“Every time someone puts a little capital into this Territory I’m called in by the Govenor and sent on my way. It doesn’t matter I suffer from the rheumatism, nor that I’m past the age of riding a horse’s back. If a man files a claim that yields, there’s a town. If he finds some grass, there’s a town. Does he dig a well? Another town. Does he stop somewhere to ease his bladder, there’s a town. Over this land a thousand times each year towns spring up and it appears I have to charter them all. But to what purpose? The claim pinches out, the grass dies, the well dries up, and everyone will ride off to form up again somewhere else for me to travel. Nothing fixes in this damned country, people blow around at the whiff of the wind. You can’t bring the law to a bunch of rocks, you can’t settle the coyotes, you can’t make a society out of sand. I sometimes think we’re worse than the Indians... What is the name of this place, Hard Times? You are a well-meaning man Mr. Blue, I come across your likes occasionally. I noticed Blackstone on your desk, and Chitty’s Pleadings. Well you can read the law as much as you like but it will be no weapon for the spring when the town swells with people coming to work your road. You need a peace officer but I don’t even see you wearing a gun. I look out of this window and I see cabins, loghouse, cribs, tent, shanty, but I don’t see a jail. You’d better build a jail. You’d better find a shootist and build a jail.” - Brown from E.L. Doctorow's novel, Welcome to Hard Times
Welcome to Hard Times is the first novel of writer E.L. Doctorow. When it was published in 1960, it was heralded as a beautiful and thought-provoking blend of Joseph Conrad's Heart of Darkness and the generic themes of the American Western. The novel is an account of how the human soul reacts to tragedy. At the beginning, a "Bad Man from Bodie" comes into the makeshift town of Hard Times situated in the bleakness of the Dakota Territory. In a drunken yet pleasure-filled rampage, the Bad Man kills several residents of the town, including the only man who stands up to him, Fee, rapes a local prostitute, and burns what remains before riding off into the proverbial sunset.

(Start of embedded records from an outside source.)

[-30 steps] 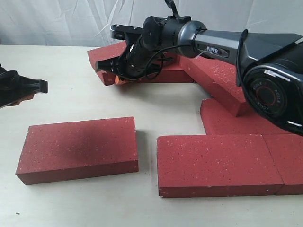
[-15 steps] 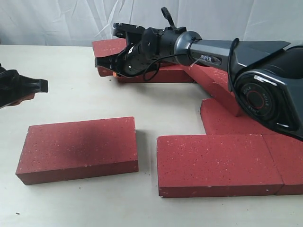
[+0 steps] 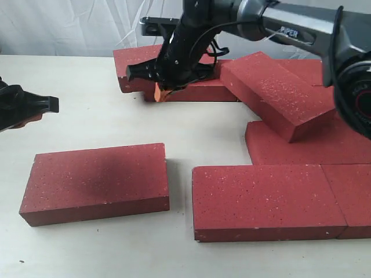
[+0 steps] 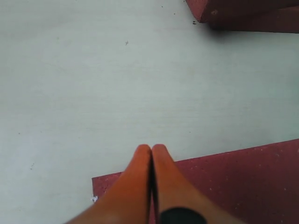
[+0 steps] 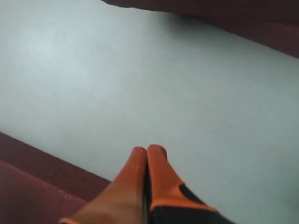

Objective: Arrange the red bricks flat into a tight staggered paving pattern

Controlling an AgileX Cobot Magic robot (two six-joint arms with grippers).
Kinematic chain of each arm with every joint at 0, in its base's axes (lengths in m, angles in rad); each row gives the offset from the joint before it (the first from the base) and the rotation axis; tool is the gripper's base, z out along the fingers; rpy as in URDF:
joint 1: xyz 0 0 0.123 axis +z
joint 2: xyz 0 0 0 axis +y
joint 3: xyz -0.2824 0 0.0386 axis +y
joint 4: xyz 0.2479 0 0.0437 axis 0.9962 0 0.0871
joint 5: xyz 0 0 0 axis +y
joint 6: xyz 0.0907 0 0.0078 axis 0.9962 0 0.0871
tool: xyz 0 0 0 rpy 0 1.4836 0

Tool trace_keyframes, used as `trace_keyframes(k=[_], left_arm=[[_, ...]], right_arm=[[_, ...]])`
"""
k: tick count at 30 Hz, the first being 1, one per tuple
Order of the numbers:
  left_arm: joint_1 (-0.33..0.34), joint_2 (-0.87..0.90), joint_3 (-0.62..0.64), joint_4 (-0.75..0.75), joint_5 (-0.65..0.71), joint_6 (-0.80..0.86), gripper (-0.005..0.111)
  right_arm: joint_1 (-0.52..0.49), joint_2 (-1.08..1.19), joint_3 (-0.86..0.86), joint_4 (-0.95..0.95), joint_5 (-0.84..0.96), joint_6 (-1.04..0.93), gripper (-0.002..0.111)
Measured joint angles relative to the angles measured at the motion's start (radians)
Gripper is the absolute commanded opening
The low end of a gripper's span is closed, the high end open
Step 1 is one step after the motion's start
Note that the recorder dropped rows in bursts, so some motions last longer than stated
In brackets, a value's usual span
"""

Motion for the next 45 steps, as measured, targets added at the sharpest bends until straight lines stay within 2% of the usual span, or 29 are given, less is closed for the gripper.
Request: trace_keyframes(k=[8,11,17,27,37,41,45], left_arm=[[0.0,0.0,0.0,0.0,0.0,0.002,0.0],[0.0,0.0,0.0,0.0,0.0,0.002,0.0],[0.0,0.0,0.0,0.0,0.0,0.002,0.0],[0.0,0.0,0.0,0.0,0.0,0.004,0.0],[0.0,0.0,0.0,0.0,0.0,0.006,0.0],[0.0,0.0,0.0,0.0,0.0,0.006,0.0],[0.0,0.0,0.0,0.0,-0.002,0.006,0.0]], right_arm=[[-0.235,-0.094,0.0,-0.027,0.158,0.0,-0.001],[-0.353,-0.097,0.0,-0.051,0.203,-0.002,-0.001],[-0.47,-0.097,0.0,-0.128,0.207,-0.014,-0.001],[-0.656,-0.099,0.047,-0.148,0.207,-0.025,-0.001],[-0.68,-0.105,0.287,-0.115,0.148,-0.048,-0.001],[-0.678,-0.114,0.329,-0.012,0.127,-0.139,-0.001],[-0.616,-0.123,0.353,0.126,0.142,-0.224,-0.001]])
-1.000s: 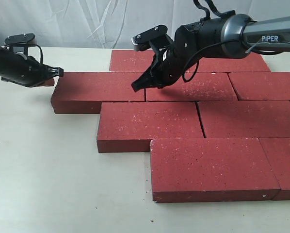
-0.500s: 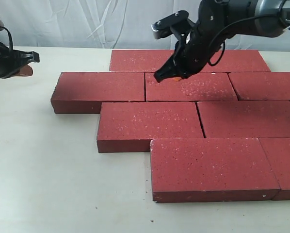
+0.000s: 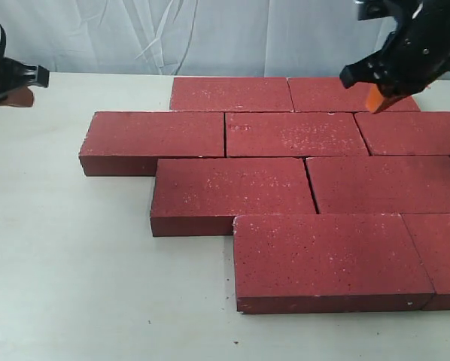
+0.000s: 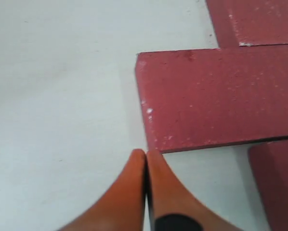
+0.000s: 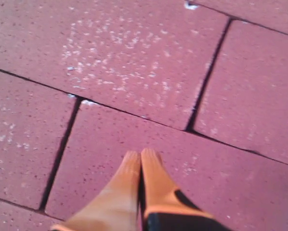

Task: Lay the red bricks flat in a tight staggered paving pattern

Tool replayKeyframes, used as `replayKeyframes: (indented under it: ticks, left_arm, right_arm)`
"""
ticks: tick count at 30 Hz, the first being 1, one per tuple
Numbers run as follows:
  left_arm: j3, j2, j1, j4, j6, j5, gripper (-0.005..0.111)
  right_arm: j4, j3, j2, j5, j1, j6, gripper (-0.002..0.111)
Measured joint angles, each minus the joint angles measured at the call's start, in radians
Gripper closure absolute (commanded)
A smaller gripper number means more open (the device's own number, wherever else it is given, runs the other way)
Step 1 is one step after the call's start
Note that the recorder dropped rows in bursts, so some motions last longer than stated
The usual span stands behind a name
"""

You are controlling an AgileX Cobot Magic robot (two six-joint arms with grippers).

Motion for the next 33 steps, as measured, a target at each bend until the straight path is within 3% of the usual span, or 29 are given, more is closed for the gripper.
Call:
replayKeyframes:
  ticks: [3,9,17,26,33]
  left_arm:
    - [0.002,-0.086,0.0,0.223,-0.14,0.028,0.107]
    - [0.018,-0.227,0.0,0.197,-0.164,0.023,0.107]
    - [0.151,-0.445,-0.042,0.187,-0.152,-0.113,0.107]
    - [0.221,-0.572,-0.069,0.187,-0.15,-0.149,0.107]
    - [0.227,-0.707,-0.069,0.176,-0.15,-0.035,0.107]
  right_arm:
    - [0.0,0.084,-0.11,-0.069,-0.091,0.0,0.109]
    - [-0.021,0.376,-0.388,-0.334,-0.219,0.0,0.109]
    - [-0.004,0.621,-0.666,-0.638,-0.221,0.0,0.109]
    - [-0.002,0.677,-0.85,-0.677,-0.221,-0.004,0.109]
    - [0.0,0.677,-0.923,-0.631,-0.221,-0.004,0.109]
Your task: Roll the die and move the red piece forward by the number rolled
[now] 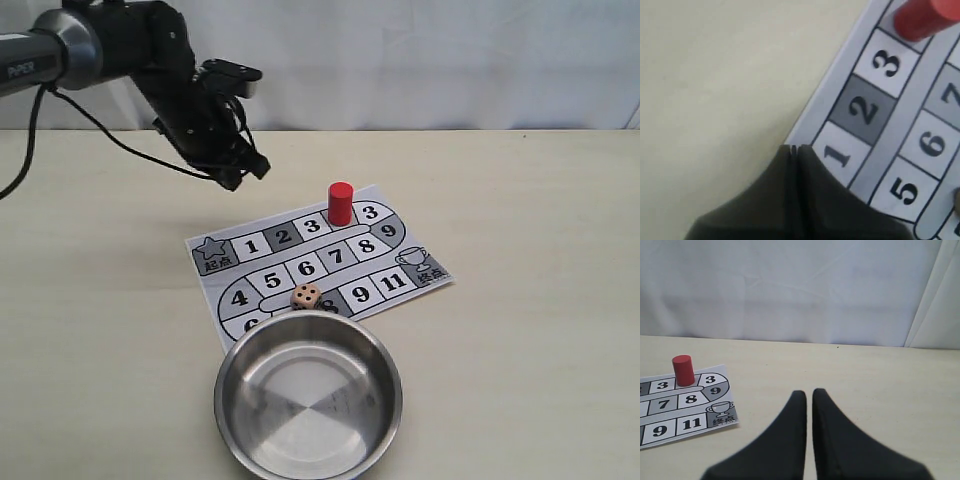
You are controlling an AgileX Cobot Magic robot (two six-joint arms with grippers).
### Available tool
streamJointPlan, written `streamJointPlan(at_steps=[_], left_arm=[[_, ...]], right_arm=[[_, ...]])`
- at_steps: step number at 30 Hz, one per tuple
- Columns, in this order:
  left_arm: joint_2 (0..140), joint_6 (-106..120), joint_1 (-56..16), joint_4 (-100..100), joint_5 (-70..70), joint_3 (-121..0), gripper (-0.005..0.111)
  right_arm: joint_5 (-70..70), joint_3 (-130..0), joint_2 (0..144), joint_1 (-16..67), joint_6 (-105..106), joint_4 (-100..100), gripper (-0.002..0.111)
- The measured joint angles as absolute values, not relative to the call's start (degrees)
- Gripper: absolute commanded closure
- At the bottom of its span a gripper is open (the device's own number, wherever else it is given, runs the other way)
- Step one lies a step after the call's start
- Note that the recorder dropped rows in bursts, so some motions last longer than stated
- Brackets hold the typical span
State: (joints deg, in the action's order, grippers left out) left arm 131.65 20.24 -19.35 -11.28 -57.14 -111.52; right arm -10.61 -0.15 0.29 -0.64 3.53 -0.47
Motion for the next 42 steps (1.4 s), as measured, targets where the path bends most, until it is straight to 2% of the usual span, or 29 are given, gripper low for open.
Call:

After the Bad Man from Bodie departs, most of the remaining townspeople do as well. Blue, the mayor, too cowardly to have stood up to the Bad Man, takes personal responsibility for rebuilding Hard Times and convinces a few others to stay, among them a ravaged barmaid, Molly, and the orphaned son of Fee. Blue takes Molly as his common-law bride and adopts Jimmy Fee, but Molly despises him for not stopping the Bad Man, and her paranoia infects Jimmy. The remaining townspeople succumb to rage and madness. From the 1960 New York Times review from Wirt Williams:
Perhaps the primary theme of the novel is that evil can only be resisted psychically: when the rational controls that order man's existence slacken, destruction comes.
Indeed, the ripple effect of tragedy on the human psyche is something with which we should be more familiar. From the events of September 11, 2001 to the recent fatal shooting of six people at a Safeway in Tucson, Arizona, we as a technological civilization have reapeatedly responded to tragedy in a fashion characteristic of a different, tribal human nature, divorced from present time and circumstance: descent into direction-less madness, paranoia and finger-pointing.
David Hume once said that reason ought to be the slave of the passions. It's okay to be angry when a tragedy happens, but we must be conscious of our anger, and we must employ it judiciously. Any scientist or philosopher of science will tell you that anecdotal evidence should never be taken without a proverbial grain of salt. Indeed, anecdotal evidence was the basis for phrenology and we all know where that kind of sloppy thinking eventually led: to techno music. (Incidentally that previous contention rests on anecdotal evidence, but you see where I'm going with this.)
The interconnectedness of our media-saturated society makes us particularly prone to wild displays of misdirected anger sprung from obscure and isolated phenomena, like the shooting in Tucson. For this reason, it is especially important in emotionally tense times like these to postpone action. There is a reason the ancients prescribed long periods of mourning. We must learn from the mistakes of the USAPATRIOT Act and the War in Iraq that hastily conceived legislation passed in an emotionally heightened political climate seldom achieves its stated ends without enormous repercussions.